A Montreal businessman who had offered a gift of tractors to Cuba, managed to get his gift delivered, but he wanted,
if possible, to have it formally accepted by Fidel. He travelled to Cuba with that expectation,
and contacted the people who knew about his gift, and the circumstances of the
Montreal visit. But he waited for one night, only to be told Fidel was at the
other end of the island, then a second night, a third, a fourth, and finally he
announced he would have to return to Montreal. He never did get the picture he
so wanted for his company’s publicity.
On the same subject, the National Film Board
made a very amusing film called Waiting
for Fidel, which recorded the experience of the Newfoundland premier, Joey
Smallwood, who once travelled to Cuba, in company with a newspaper proprietor
of his acquaintance, with the expectation of meeting el jefe.
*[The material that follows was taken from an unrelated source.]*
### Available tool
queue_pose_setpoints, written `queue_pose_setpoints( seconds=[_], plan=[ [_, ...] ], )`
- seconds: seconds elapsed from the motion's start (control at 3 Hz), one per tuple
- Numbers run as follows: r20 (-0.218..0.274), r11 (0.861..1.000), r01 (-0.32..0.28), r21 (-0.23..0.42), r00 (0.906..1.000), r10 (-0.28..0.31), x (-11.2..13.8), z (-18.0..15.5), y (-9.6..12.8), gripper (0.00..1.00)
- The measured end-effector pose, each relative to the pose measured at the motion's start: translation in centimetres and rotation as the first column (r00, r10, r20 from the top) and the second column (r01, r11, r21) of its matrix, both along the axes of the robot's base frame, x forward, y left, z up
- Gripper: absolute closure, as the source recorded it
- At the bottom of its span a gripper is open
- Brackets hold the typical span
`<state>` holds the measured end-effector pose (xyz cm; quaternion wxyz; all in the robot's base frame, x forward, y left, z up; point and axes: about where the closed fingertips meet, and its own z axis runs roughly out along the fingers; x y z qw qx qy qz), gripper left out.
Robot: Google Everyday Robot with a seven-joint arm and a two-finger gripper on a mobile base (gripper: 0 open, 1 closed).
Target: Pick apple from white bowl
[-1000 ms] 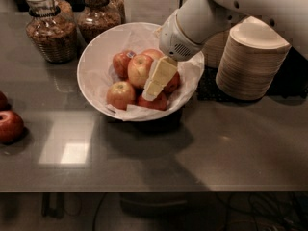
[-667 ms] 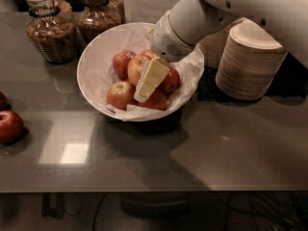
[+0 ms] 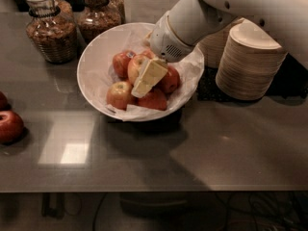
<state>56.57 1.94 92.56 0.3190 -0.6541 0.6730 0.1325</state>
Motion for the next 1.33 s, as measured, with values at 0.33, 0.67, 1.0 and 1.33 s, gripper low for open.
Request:
queue_pose_setpoints(
  seconds=[0.33, 0.67, 1.0, 1.33],
  plan=[
    [0.0, 1.0, 0.0, 0.0, 1.0, 0.0, 0.0, 0.0, 0.0, 0.42],
    [0.0, 1.0, 0.0, 0.0, 1.0, 0.0, 0.0, 0.0, 0.0, 0.66],
    [0.0, 1.0, 0.0, 0.0, 1.0, 0.0, 0.0, 0.0, 0.01, 0.89],
    [0.0, 1.0, -0.001, 0.0, 1.0, 0.001, -0.01, 0.0, 0.01, 1.0]
  ],
)
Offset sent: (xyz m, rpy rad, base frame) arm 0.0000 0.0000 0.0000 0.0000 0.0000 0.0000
They travelled
around, visiting hospitals and the like, waited and waited some more, and even
had time for the newspaper proprietor to stand on his head on the beach at the
Bay of Pigs, but they never did get to meet the boss.
Fidel was definitely cheeky. He not only
provided a signpost to better possibilities in Latin America (although Che
Guevara’s ill-advised attempt to foment revolution in Bolivia was a miserable
failure), but as his nation outstripped all others in Latin America in
education and medical services, he also began to make an impact by exchanging
thousands of doctors in exchange for oil and the like, much to the chagrin of
he Americans. His intervention in Africa was probably the most significant of
his foreign adventures. It began in the 1970s, when he sent 5,000 troops to
help the leftist FNLA government of Angola to resist the American supported and
armed right-wing group UNITA. This Cuban involvement in Africa had so enraged
Henry Kissinger, that, according to the US National Security Archive, which
released documents to this effect, he had urged President Gerald Ford to order
a massive bombing of Cuba to be followed by an assault of ground troops based
on the US base at Guantanamo Bay. But its most important effect came a decade
later when South Africa sent its army into Angola in an effort to stem a
government advance. Cuba in 1987 sent a
force of 15,000 troops (later, according to the Archive, increased to 55,000) who
fought huge battles against the invading South Africans, and beat them. The
UNITA rebellion was beaten off, and, although this is not widely known --- but it is recognized by the AFN --- this
defeat was one of the major influences in the later downfall of the apartheid
regime.
So, Fidel is
dead. And whatever may have been his weaknesses, he certainly was a figure of
world-wide influence, who apparently knew when his time had come to quit
(unlike so many others in the developing world), and who, to judge by the
articles he contributed until almost his last year, certainly understood very
well the affairs of the wider world, and kept his marbles intact right until
the end. The world will miss him; I miss him already.